Schenck represented the National Clergy Council in speaking personally with Jones and asked Jones if, in a show of good faith, he would surrender custody of the Korans at the center of the controversy to Schenck's colleague, the Reverend Patrick Mahoney of the Christian Defense Coalition. Jones agreed to do so. As a condition of his cancellation, Jones requested the relocation of Park51. Schenck attempted to broker a meeting between Jones and Imam Faisal Rauf. However, a meeting never occurred, and Jones did not burn Korans on September 11.

===Opposition to Houston sermons subpoena===
On May 28, 2014, Houston, Texas, Mayor Annise Parker approved the controversial Houston Equal Rights Ordinance (HERO), which included a broad range of extenuating rights for the LGBT community without an exemption for religious organizations. Opponents of the ordinance collected signatures to put the bill to a public vote. On July 3, 2014, over 50,000 signatures were delivered to the city, which invalidated around 35,000 of the signatures and canceled the vote. On August 7, 2014, Houston citizens' groups filed suit to block implementation of HERO, which was put on hold.

In mid-2014, Mayor Parker's legal team subpoenaed sermons and sermon notes of local clergy members who had opposed the HERO ordinance. The subpoena required the clergy that "all speeches, presentations, or sermons related to HERO, the Petition, Mayor Parker, homosexuality, or gender identity prepared by, delivered by, revised by, or approved by you or in your possession" be turned over to the mayor's lawyers for review.

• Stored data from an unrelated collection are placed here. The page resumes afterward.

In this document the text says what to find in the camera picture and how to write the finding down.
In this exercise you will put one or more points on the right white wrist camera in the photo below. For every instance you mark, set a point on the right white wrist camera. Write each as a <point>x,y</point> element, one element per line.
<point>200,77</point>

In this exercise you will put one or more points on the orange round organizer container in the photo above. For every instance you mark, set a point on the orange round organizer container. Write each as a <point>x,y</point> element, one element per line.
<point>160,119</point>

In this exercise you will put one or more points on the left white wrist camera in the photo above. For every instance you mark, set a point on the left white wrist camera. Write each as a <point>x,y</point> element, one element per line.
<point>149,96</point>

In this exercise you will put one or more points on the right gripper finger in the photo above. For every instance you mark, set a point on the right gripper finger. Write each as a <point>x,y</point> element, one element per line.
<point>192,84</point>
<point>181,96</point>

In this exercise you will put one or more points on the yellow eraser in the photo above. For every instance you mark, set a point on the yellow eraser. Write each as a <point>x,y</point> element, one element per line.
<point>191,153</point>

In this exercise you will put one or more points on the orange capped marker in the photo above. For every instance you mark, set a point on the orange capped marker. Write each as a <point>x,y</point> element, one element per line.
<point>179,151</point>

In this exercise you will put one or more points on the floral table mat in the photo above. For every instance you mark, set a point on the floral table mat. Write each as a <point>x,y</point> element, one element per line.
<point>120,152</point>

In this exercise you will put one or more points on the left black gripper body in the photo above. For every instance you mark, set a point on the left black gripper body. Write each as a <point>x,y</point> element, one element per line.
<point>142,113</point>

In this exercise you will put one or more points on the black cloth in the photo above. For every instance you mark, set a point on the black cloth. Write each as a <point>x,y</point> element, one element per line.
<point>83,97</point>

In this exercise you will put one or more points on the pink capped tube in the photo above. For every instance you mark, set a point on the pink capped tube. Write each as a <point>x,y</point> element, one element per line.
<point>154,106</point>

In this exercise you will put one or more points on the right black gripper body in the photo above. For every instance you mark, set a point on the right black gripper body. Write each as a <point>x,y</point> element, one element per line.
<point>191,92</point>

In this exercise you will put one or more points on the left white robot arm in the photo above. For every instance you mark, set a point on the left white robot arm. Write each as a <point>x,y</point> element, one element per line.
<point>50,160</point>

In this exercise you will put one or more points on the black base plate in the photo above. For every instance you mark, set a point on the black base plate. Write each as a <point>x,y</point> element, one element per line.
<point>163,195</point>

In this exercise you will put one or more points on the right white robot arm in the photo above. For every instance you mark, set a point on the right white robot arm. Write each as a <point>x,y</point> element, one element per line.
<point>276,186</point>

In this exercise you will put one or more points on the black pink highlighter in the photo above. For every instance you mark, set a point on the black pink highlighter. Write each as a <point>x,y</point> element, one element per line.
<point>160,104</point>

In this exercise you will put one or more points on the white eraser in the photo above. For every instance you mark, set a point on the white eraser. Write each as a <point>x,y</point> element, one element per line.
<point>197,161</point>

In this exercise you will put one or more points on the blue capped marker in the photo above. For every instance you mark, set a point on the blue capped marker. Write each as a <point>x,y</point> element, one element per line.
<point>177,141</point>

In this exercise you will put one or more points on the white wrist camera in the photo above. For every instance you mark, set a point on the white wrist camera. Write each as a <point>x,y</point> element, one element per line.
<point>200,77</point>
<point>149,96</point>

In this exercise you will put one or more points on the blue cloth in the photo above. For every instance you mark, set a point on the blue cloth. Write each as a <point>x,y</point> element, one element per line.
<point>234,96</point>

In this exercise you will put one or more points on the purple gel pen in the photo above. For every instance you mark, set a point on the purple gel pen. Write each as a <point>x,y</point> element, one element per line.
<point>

This caused a backlash around the country from religious freedom advocates as well as concerned citizens. As president of the National Clergy Council, Schenck (accompanied by other pastors) met with Mayor Parker to request that her legal order be withdrawn. Shortly thereafter, the mayor instructed her attorneys to withdraw the subpoenas.

===The Armor of Light===
In 2015, Schenck was the subject of the critically acclaimed documentary, The Armor of Light. In this film, directed by Abigail Disney, Schenck discusses the topic of guns and the anti-abortion Christian community's response to America's gun culture and gun violence. The movie was called a "vital colloquy on whether we shape our lives through fear or with love" by the Los Angeles Times. In November 2015, Schenck preached at morning worship at the Washington National Cathedral, where the documentary was screened following the service.

===The Dietrich Bonhoeffer Institute===
As of 2021, Schenck served as president of a nonprofit organization known as The Dietrich Bonhoeffer Institute. In 2019, the organization paid Schenck $147,000 from a budget of $422,612. In 2022, the budget decreased to $188,487, and Schenck received $56,665 in compensation.

===Faith and Action Supreme Court influence campaign===
Schenck founded a nonprofit organization named Faith and Action. He headed the group from 1995 to 2018.

On December 8, 2022, the House Committee on the Judiciary convened a hearing, "Undue Influence: Operation Higher Court and Politicking at SCOTUS", to determine covert activity and influence on members of the U.S. Supreme Court by Faith and Action (now Faith and Liberty) under Schenck's leadership. Schenck was called to testify. Schenck had previously alleged that Justice Samuel Alito had leaked news about an upcoming Supreme Court decision in 2014. (Alito has denied the allegation.) Schenck had also claimed to have undertaken a secret campaign to influence conservative Supreme Court justices for over a decade. At the hearing, Rep. Jim Jordan aggressively questioned Schenck's credibility, while Rep. Tom McClintock called him "'a pathetic grifter'".